Но самое страшное воспоминание сорок третьего года - это переправа через Днепр. Переправлялись ночью, побатарейно, вместе с пехотой. Немцы заметили начало форсирования, и их осветительные ракеты превратили ночь в день. Вода в реке кипела в буквальном смысле от падавших в нее снарядов и мин. С правого, высокого берега был открыт такой ураганный огонь, что никому не посчастливилось в ту ночь переправиться через Днепр. Только десятки разбитых лодок и плотов с убитыми гребцами... Сколько там людей погибло и потонуло! Течение Днепра равнодушно сносило вниз все - живых, мертвых, обломки плотов, бочки, бревна. Нечеловеческий вой тонущих солдат стоял над рекой... Я, хоть и готовился стать моряком, но плавал очень плохо, поэтому перед переправой знал точно, что сегодня последний день в моей жизни. Войти в этот ад и надеяться выжить было глупой иллюзией. Мы срубили и связали плоты заранее, но, когда скатывали орудия по настилам на плоты, немцы дали залп из шестиствольных минометов по кромке берега и разнесли и наши плоты, и орудийные расчеты в щепки. Прямые попадания... Мы, человек пятнадцать уцелевших, вместе с пехотой откатили два исправных орудия назад от берега. По рации связался с комполка, доложил обстановку и получил приказ "отставить переправу". А на берегу немецкий огонь уничтожал все живое, весь берег был завален трупами наших солдат. Страшно даже сейчас вспоминать об этом... 19 октября нас перебросили на плацдарм севернее Киева. Меня как раз "схватили" приступы малярии, день командую батареей, а на другой - валяюсь в блиндаже, загибаюсь от лихорадки. Замениться я отказался. Потом потихонечку оклемался. 3 ноября пошли в наступление на Киев. Нервное напряжение от сознания предстоящих боев и хлопоты перед наступлением оказались лучшими лекарствами против приступов малярии - их как рукой сняло. 5 ноября батарея вступила в Святошино. А дальше наш путь лежал на Житомир.
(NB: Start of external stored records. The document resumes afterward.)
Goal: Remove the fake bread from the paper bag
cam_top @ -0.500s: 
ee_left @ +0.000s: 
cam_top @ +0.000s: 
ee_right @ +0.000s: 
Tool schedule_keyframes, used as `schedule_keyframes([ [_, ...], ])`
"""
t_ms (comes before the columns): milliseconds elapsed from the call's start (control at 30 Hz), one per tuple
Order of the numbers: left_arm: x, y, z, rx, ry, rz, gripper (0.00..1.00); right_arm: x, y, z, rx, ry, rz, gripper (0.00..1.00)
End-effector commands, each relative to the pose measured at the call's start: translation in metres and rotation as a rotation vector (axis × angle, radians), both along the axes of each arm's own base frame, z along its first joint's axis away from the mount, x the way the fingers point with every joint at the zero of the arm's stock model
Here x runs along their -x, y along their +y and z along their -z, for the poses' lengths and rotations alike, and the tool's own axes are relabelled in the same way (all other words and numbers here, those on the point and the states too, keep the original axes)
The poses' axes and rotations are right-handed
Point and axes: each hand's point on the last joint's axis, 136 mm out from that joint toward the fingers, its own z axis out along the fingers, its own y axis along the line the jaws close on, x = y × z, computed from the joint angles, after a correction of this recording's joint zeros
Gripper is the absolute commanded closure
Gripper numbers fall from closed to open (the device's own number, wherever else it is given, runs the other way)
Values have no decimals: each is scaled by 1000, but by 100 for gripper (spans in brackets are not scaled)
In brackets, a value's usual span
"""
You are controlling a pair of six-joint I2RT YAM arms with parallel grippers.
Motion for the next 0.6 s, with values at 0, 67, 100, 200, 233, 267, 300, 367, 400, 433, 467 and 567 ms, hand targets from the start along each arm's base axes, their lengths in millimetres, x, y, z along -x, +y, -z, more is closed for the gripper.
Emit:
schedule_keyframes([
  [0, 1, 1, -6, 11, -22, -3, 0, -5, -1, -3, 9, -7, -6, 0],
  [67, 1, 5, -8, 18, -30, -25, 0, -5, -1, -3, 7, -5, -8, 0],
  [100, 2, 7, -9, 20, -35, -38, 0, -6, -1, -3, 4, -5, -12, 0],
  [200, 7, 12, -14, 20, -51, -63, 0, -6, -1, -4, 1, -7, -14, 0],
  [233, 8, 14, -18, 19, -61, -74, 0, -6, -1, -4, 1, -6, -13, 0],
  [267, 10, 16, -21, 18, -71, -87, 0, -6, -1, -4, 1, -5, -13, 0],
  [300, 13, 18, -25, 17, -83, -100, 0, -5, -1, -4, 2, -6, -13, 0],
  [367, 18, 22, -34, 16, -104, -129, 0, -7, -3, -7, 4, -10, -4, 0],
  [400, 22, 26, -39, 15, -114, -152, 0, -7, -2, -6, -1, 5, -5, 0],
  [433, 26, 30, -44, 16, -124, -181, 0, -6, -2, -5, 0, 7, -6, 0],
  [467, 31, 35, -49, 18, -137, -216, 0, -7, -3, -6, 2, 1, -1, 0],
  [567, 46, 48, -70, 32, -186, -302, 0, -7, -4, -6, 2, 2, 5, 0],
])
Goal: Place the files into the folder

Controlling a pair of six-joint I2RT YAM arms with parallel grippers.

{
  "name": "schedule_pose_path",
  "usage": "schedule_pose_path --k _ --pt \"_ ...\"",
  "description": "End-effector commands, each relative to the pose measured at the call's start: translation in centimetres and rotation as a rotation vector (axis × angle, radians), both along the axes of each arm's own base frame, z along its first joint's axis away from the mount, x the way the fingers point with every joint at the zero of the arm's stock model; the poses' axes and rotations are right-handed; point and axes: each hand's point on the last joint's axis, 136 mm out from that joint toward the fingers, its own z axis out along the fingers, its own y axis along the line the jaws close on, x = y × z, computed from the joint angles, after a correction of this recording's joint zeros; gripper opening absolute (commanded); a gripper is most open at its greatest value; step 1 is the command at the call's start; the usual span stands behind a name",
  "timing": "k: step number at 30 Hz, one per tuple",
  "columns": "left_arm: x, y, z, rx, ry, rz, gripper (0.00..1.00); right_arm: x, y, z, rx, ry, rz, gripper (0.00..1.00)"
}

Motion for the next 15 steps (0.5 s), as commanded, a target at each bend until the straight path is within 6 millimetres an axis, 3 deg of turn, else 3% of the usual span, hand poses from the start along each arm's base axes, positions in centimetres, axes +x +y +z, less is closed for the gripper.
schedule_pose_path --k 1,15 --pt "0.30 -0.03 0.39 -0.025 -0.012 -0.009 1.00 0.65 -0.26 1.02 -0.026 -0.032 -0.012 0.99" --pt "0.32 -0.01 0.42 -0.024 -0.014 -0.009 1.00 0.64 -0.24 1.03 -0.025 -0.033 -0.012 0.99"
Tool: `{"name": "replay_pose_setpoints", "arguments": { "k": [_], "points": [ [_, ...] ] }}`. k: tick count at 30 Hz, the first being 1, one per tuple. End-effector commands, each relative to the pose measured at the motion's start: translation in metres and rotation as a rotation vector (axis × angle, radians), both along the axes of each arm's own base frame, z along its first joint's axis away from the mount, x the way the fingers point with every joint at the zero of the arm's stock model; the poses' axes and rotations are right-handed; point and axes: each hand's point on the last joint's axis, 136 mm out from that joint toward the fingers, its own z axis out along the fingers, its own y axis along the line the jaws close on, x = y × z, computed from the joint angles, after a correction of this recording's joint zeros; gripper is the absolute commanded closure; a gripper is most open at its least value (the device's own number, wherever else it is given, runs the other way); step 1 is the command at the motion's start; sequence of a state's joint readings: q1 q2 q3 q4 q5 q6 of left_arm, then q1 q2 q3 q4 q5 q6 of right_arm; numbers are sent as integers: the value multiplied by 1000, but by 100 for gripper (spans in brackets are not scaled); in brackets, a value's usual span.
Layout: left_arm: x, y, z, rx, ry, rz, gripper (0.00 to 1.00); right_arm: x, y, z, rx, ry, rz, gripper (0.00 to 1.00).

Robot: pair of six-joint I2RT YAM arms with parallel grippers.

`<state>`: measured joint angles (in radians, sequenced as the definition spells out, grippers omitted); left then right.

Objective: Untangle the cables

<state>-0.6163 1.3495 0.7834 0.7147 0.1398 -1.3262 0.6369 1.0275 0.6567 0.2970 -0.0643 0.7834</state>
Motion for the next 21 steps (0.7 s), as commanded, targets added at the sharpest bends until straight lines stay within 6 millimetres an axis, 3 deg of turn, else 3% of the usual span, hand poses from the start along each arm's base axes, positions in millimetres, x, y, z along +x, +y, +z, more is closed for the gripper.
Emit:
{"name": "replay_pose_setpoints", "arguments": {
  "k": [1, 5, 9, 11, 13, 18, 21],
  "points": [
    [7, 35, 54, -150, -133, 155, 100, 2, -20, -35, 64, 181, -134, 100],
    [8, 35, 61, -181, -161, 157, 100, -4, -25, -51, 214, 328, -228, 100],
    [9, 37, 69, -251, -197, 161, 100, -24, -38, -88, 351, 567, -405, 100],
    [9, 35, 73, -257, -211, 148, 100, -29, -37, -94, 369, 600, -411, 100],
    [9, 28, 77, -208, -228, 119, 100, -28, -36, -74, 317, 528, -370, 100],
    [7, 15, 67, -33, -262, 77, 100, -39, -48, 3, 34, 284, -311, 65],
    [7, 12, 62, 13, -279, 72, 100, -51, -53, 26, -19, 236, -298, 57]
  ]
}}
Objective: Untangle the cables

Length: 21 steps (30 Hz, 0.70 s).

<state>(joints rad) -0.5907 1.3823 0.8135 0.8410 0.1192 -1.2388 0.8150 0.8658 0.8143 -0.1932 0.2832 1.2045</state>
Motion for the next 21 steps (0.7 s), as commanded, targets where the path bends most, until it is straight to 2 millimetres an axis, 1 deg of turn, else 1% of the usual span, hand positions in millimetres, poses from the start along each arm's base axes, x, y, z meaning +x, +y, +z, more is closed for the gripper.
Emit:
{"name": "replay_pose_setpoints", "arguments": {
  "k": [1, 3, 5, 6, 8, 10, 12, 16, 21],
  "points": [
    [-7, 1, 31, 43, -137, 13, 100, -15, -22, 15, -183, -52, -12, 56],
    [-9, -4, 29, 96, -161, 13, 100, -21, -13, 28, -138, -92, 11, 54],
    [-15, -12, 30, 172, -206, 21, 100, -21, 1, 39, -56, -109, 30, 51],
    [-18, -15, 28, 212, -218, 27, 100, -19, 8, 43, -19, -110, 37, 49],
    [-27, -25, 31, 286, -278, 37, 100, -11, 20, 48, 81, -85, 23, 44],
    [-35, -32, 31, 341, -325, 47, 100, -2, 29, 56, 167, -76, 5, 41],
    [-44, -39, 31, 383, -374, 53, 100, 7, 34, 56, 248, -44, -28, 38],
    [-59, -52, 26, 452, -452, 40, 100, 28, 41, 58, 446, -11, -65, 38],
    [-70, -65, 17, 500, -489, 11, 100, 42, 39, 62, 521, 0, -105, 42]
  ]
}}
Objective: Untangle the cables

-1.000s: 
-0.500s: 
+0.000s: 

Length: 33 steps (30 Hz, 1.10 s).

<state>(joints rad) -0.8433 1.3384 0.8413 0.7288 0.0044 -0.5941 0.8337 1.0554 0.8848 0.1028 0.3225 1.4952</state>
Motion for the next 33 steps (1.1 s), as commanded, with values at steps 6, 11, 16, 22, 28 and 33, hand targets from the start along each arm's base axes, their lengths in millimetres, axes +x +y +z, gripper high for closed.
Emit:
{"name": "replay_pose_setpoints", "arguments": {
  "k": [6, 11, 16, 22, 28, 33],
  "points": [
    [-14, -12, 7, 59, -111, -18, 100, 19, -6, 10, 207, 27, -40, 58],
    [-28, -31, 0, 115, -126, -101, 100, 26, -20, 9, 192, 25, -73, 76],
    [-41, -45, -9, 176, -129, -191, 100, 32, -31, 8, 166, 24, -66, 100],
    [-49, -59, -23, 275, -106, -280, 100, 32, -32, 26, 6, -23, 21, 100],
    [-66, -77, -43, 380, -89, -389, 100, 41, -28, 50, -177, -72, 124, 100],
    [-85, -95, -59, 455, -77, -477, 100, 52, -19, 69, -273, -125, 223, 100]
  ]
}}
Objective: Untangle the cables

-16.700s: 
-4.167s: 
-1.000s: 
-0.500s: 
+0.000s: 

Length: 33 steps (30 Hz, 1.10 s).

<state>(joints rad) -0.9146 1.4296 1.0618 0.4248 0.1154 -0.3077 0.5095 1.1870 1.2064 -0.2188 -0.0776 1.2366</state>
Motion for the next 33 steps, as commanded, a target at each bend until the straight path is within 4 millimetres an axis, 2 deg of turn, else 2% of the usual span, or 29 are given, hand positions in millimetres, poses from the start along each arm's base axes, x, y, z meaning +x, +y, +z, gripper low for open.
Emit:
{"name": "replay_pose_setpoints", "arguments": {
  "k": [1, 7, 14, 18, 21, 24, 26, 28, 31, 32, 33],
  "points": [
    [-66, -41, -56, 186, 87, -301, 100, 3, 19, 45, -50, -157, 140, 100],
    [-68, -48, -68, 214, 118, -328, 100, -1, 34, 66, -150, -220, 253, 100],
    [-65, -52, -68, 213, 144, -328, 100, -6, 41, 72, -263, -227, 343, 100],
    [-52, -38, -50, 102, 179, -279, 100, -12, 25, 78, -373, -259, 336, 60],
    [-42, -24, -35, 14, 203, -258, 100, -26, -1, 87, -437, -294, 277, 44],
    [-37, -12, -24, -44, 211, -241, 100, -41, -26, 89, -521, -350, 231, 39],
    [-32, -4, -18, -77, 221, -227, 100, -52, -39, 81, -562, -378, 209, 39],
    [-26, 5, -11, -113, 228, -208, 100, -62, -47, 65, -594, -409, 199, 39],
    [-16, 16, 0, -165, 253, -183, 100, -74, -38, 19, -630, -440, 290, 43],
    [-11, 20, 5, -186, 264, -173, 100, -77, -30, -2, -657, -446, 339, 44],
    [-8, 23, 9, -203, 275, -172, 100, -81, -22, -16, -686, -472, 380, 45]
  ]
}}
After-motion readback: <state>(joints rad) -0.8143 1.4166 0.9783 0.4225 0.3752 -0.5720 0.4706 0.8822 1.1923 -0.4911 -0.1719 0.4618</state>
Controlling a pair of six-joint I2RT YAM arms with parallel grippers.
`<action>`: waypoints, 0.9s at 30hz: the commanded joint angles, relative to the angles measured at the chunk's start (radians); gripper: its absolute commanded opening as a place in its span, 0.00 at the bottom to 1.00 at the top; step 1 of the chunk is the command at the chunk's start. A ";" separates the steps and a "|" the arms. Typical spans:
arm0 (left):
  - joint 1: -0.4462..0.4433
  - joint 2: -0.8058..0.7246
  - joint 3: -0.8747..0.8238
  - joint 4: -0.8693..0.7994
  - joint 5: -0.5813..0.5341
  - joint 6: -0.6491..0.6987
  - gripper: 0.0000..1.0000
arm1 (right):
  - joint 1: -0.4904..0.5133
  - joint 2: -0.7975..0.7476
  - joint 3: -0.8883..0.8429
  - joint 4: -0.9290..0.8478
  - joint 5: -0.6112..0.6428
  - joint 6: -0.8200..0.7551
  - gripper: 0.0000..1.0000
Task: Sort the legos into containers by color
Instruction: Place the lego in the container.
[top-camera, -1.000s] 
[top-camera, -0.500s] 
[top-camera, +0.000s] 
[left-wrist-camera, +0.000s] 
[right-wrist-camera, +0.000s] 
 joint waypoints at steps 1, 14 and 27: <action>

Мы дошли до Коростышева. На батарее кончились снаряды, кроме НЗ, и по рации я получил приказ остановиться возле какой-то деревни, в пяти километрах от города, и ждать подвоза снарядов. Остальные батареи полка ушли вперед. Вдруг видим, по проселку идет немецкая машина с пехотой и бронетранспортер. Уничтожили их первым залпом. Навстречу нам бежит наша пехота. Подошел лейтенант-пехотинец и обратился ко мне: "Мы, кажется, в окружении, возле деревни много немецкой пехоты и танков штук двадцать. Возьмите нас, иначе мы к немцам в руки попадем". Своих бросать нельзя. Посылать в деревню разведку времени не было. Услышали звук мотора мотоцикла и увидели, как вдалеке проехал немец. Нас он, к счастью, не заметил. Понимаю, что если в деревне немцы, то надо проскочить ее на большой скорости, не давая им опомниться, но звуки моторов наших машин привлекут внимание немцев еще до того, как мы туда доберемся. Принял решение двигаться к деревне на самой малой скорости, производя как можно меньше шума. Пехоту поставил по обе стороны от "студебеккеров" и предупредил, что в случае появления немцев открывать шквальный огонь, прыгать в машины и прорываться на полном газу вперед. Риск такого маневра был чрезвычайно велик, но другого выхода не было, без снарядов мы с танками успешно воевать не можем. Подошли к крайней хате. Большое село словно вымерло. Состояние было такое напряженное, я даже был уверен, что немцы, притаясь в засаде, уже взяли нас на мушку и сейчас начнется!.. Зашли в крайнюю хату, там старик сидит и от страха трясется. Спрашиваю: "Немцы в селе есть?" - "Есть, много, и с танками". - "Выведи нас на дорогу, чтобы немцам на глаза не попасть". А он: "Не пойду, меня за это немцы расстреляют!"